— Available data —
========================================

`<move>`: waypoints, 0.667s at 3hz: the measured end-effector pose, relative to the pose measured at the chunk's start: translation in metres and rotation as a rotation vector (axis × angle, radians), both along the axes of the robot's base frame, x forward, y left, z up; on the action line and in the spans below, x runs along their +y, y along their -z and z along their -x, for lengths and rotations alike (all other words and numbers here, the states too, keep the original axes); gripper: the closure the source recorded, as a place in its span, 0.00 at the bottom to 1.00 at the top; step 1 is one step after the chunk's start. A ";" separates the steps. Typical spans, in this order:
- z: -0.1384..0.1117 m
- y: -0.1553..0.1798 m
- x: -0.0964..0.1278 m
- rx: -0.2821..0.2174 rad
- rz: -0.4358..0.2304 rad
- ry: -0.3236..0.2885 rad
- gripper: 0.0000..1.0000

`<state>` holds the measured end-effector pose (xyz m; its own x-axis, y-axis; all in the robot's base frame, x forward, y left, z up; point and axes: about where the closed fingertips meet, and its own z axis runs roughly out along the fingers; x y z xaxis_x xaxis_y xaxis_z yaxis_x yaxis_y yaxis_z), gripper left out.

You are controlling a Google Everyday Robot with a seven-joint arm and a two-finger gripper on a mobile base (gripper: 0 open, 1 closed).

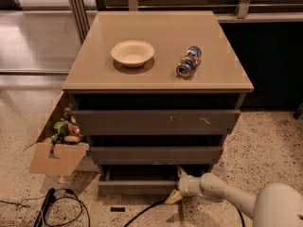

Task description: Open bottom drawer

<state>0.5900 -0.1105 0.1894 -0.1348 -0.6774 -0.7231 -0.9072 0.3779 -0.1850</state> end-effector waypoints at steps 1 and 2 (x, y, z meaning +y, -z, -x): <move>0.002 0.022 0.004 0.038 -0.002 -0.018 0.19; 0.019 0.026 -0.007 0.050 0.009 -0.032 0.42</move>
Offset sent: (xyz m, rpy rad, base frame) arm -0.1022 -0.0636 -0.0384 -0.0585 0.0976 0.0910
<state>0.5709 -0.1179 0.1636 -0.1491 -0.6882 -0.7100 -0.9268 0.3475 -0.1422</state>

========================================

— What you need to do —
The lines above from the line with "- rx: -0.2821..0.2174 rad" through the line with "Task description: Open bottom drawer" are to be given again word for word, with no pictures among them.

— Task response —
- rx: -0.2821..0.2174 rad
- rz: -0.4358..0.2304 rad
- ry: -0.3236..0.2885 rad
- gripper: 0.0000..1.0000

`<state>` holds the measured end-effector pose (xyz m; its own x-axis, y-axis; all in the robot's base frame, x forward, y left, z up; point and axes: about where the closed fingertips meet, and its own z axis runs roughly out along the fingers; x y z xaxis_x xaxis_y xaxis_z yaxis_x yaxis_y yaxis_z), gripper left out.

You are controlling a Google Everyday Robot with a seven-joint arm and a two-finger gripper on a mobile base (gripper: 0 open, 1 closed).


Task description: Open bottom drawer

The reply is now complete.